> Provided data

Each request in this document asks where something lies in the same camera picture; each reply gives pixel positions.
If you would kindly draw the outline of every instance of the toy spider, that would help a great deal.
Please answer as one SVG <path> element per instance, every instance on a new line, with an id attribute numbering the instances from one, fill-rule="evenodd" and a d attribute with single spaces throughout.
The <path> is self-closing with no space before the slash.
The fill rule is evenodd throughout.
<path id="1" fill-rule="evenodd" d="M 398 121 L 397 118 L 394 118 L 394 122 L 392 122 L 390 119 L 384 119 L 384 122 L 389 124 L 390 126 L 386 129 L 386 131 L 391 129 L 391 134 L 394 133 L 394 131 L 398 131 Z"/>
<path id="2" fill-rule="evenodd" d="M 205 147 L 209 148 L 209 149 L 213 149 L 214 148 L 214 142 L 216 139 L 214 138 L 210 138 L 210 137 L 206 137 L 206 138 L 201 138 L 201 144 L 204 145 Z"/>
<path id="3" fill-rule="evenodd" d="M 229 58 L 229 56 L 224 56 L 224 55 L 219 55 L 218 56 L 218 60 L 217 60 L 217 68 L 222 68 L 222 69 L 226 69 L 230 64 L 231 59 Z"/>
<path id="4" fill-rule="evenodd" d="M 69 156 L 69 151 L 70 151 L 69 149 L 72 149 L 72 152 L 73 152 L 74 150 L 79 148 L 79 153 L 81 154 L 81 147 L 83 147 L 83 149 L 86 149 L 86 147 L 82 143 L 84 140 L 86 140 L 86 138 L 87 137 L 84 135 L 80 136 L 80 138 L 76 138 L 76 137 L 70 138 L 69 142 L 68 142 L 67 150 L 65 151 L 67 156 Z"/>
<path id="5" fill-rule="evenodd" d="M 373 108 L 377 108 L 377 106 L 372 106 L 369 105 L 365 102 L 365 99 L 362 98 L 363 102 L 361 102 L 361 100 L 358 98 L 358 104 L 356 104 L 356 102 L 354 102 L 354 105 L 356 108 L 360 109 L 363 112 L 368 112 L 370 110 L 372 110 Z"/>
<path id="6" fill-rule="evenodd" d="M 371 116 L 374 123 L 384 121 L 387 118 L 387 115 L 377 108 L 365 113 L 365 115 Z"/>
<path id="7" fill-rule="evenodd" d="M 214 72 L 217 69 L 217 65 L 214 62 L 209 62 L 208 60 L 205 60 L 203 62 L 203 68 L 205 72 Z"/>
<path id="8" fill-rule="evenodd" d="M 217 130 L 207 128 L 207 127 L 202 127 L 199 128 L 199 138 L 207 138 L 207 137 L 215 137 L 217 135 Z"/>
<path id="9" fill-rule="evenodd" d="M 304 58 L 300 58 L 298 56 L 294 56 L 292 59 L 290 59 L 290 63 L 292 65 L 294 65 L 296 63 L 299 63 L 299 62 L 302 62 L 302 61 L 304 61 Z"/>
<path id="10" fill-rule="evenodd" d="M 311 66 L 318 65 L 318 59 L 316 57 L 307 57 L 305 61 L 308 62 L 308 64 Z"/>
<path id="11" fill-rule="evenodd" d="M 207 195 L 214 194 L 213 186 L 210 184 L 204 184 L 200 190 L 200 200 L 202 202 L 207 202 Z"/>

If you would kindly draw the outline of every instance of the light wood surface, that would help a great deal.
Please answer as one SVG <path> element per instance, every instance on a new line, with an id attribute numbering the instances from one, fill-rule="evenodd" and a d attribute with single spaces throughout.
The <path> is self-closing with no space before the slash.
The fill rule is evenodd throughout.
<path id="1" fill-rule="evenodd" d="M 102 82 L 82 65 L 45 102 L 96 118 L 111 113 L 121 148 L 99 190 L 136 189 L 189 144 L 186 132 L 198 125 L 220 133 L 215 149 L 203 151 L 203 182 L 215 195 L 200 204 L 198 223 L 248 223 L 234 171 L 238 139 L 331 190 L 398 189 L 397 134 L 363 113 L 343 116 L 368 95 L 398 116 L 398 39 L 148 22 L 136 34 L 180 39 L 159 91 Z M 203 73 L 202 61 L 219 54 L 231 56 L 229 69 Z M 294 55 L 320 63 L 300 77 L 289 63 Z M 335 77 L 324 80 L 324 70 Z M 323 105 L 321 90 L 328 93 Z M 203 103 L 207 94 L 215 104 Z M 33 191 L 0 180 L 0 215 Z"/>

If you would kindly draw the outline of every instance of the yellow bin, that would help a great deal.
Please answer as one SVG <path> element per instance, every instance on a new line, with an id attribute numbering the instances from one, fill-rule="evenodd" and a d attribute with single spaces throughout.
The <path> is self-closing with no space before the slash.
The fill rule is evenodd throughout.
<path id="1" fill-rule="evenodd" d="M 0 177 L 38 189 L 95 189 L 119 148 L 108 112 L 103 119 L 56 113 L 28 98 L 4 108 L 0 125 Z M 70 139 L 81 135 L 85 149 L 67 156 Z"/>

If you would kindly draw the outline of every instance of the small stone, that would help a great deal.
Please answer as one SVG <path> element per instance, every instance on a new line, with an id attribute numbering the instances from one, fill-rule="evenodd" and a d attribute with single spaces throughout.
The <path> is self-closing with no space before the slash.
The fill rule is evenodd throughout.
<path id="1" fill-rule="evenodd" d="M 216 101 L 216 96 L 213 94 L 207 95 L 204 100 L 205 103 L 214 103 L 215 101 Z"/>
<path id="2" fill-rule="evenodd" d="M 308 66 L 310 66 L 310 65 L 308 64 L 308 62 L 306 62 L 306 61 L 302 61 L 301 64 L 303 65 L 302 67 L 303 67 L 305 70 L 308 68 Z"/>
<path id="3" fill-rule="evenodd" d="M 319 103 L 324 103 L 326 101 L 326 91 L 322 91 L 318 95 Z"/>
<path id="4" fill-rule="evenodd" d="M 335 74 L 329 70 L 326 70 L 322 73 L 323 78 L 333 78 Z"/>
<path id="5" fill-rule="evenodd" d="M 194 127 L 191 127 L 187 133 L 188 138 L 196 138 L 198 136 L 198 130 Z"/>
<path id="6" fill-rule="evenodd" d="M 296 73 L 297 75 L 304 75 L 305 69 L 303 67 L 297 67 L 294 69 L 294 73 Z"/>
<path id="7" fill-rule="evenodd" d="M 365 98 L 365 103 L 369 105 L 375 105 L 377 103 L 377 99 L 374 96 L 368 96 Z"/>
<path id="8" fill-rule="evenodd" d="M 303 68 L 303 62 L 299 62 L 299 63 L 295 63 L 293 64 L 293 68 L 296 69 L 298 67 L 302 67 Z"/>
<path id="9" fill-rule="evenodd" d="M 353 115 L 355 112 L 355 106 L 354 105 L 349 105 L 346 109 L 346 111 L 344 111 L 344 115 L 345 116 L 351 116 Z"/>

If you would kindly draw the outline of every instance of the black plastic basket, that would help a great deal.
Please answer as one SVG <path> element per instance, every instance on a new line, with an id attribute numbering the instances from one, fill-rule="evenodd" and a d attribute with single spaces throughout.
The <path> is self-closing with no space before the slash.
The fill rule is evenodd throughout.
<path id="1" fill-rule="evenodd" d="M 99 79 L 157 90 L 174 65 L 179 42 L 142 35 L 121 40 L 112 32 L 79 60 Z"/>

> What this task involves
Extract every record. Keep wording exact.

> Written response
Each request in this document asks where something lies in the same camera picture; each reply gives pixel positions.
If you would kindly draw the outline of every instance of the toy spider, that would help a great deal.
Please answer as one SVG <path> element per instance, every instance on a new line, with an id attribute numbering the instances from one, fill-rule="evenodd" and a d attribute with single spaces throughout.
The <path> is self-closing with no space before the slash.
The fill rule is evenodd throughout.
<path id="1" fill-rule="evenodd" d="M 398 121 L 397 118 L 394 118 L 394 122 L 392 122 L 390 119 L 384 119 L 384 122 L 389 124 L 390 126 L 386 129 L 386 131 L 391 129 L 391 134 L 394 133 L 394 131 L 398 131 Z"/>
<path id="2" fill-rule="evenodd" d="M 205 147 L 209 148 L 209 149 L 213 149 L 214 148 L 214 142 L 216 139 L 214 138 L 210 138 L 210 137 L 206 137 L 206 138 L 201 138 L 201 144 L 204 145 Z"/>
<path id="3" fill-rule="evenodd" d="M 229 58 L 229 56 L 224 56 L 224 55 L 219 55 L 218 56 L 218 60 L 217 60 L 217 68 L 222 68 L 222 69 L 226 69 L 230 64 L 231 59 Z"/>
<path id="4" fill-rule="evenodd" d="M 69 156 L 69 151 L 70 151 L 69 149 L 72 149 L 72 152 L 73 152 L 74 150 L 79 148 L 79 153 L 81 154 L 81 147 L 83 147 L 83 149 L 86 149 L 86 147 L 82 143 L 84 140 L 86 140 L 86 138 L 87 137 L 84 135 L 80 136 L 80 138 L 76 138 L 76 137 L 70 138 L 69 142 L 68 142 L 67 150 L 65 151 L 67 156 Z"/>
<path id="5" fill-rule="evenodd" d="M 373 108 L 377 108 L 377 106 L 372 106 L 369 105 L 365 102 L 365 99 L 362 98 L 363 102 L 361 102 L 361 100 L 358 98 L 358 104 L 356 104 L 356 102 L 354 102 L 354 105 L 356 108 L 360 109 L 363 112 L 368 112 L 370 110 L 372 110 Z"/>
<path id="6" fill-rule="evenodd" d="M 371 116 L 374 123 L 384 121 L 387 118 L 387 115 L 377 108 L 365 113 L 365 115 Z"/>
<path id="7" fill-rule="evenodd" d="M 214 72 L 217 69 L 217 65 L 214 62 L 209 62 L 208 60 L 205 60 L 203 62 L 203 68 L 205 72 Z"/>
<path id="8" fill-rule="evenodd" d="M 217 130 L 207 128 L 207 127 L 202 127 L 199 128 L 199 138 L 207 138 L 207 137 L 215 137 L 217 135 Z"/>
<path id="9" fill-rule="evenodd" d="M 304 58 L 300 58 L 298 56 L 294 56 L 292 59 L 290 59 L 290 63 L 292 65 L 294 65 L 296 63 L 299 63 L 299 62 L 302 62 L 302 61 L 304 61 Z"/>
<path id="10" fill-rule="evenodd" d="M 311 66 L 318 65 L 318 59 L 316 57 L 307 57 L 305 61 L 308 62 L 308 64 Z"/>
<path id="11" fill-rule="evenodd" d="M 207 195 L 214 194 L 213 186 L 210 184 L 204 184 L 200 190 L 200 200 L 202 202 L 207 202 Z"/>

If you would kindly draw the outline of every instance of the light wood surface, that would help a great deal.
Please answer as one SVG <path> element per instance, every instance on a new line, with an id attribute numbering the instances from one, fill-rule="evenodd" and a d attribute with single spaces throughout.
The <path> is self-closing with no space before the slash.
The fill rule is evenodd throughout.
<path id="1" fill-rule="evenodd" d="M 102 82 L 82 65 L 45 102 L 96 118 L 111 113 L 121 148 L 99 190 L 136 189 L 189 144 L 186 132 L 198 125 L 220 133 L 215 149 L 203 151 L 203 182 L 215 195 L 200 204 L 198 223 L 248 223 L 234 171 L 238 139 L 331 190 L 398 189 L 397 134 L 363 113 L 343 116 L 368 95 L 398 116 L 398 39 L 148 22 L 136 34 L 180 39 L 159 91 Z M 203 73 L 202 61 L 219 54 L 231 56 L 229 69 Z M 294 55 L 320 63 L 300 77 L 289 63 Z M 335 77 L 324 80 L 324 70 Z M 323 105 L 321 90 L 328 93 Z M 203 103 L 207 94 L 215 104 Z M 33 191 L 0 180 L 0 215 Z"/>

If you would kindly draw the outline of every instance of the yellow bin, that would help a great deal.
Please answer as one SVG <path> element per instance, every instance on a new line, with an id attribute numbering the instances from one, fill-rule="evenodd" and a d attribute with single spaces throughout.
The <path> is self-closing with no space before the slash.
The fill rule is evenodd throughout.
<path id="1" fill-rule="evenodd" d="M 0 177 L 38 189 L 95 189 L 119 148 L 108 112 L 103 119 L 56 113 L 28 98 L 4 108 L 0 125 Z M 70 139 L 81 135 L 85 149 L 67 156 Z"/>

If you would kindly draw the outline of every instance of the small stone, that would help a great deal.
Please answer as one SVG <path> element per instance, every instance on a new line, with an id attribute numbering the instances from one, fill-rule="evenodd" and a d attribute with single spaces throughout.
The <path> is self-closing with no space before the slash.
The fill rule is evenodd throughout.
<path id="1" fill-rule="evenodd" d="M 216 101 L 216 96 L 213 94 L 207 95 L 204 100 L 205 103 L 214 103 L 215 101 Z"/>
<path id="2" fill-rule="evenodd" d="M 308 66 L 310 66 L 310 65 L 308 64 L 308 62 L 306 62 L 306 61 L 302 61 L 301 64 L 303 65 L 302 67 L 303 67 L 305 70 L 308 68 Z"/>
<path id="3" fill-rule="evenodd" d="M 319 103 L 324 103 L 326 101 L 326 91 L 322 91 L 318 95 Z"/>
<path id="4" fill-rule="evenodd" d="M 335 74 L 329 70 L 326 70 L 322 73 L 323 78 L 333 78 Z"/>
<path id="5" fill-rule="evenodd" d="M 194 127 L 191 127 L 187 133 L 188 138 L 196 138 L 198 136 L 198 130 Z"/>
<path id="6" fill-rule="evenodd" d="M 296 73 L 297 75 L 304 75 L 305 69 L 303 67 L 297 67 L 294 69 L 294 73 Z"/>
<path id="7" fill-rule="evenodd" d="M 365 98 L 365 103 L 369 105 L 375 105 L 377 103 L 377 99 L 374 96 L 368 96 Z"/>
<path id="8" fill-rule="evenodd" d="M 303 68 L 303 62 L 299 62 L 299 63 L 295 63 L 293 64 L 293 68 L 296 69 L 298 67 L 302 67 Z"/>
<path id="9" fill-rule="evenodd" d="M 353 115 L 355 112 L 355 106 L 354 105 L 349 105 L 346 109 L 346 111 L 344 111 L 344 115 L 345 116 L 351 116 Z"/>

If you would kindly draw the outline of every instance of the black plastic basket, that would help a great deal.
Please answer as one SVG <path> element per instance, every instance on a new line, with an id attribute numbering the instances from one, fill-rule="evenodd" and a d attribute with single spaces throughout.
The <path> is self-closing with no space before the slash.
The fill rule is evenodd throughout.
<path id="1" fill-rule="evenodd" d="M 99 79 L 157 90 L 174 65 L 179 42 L 142 35 L 121 40 L 112 32 L 79 60 Z"/>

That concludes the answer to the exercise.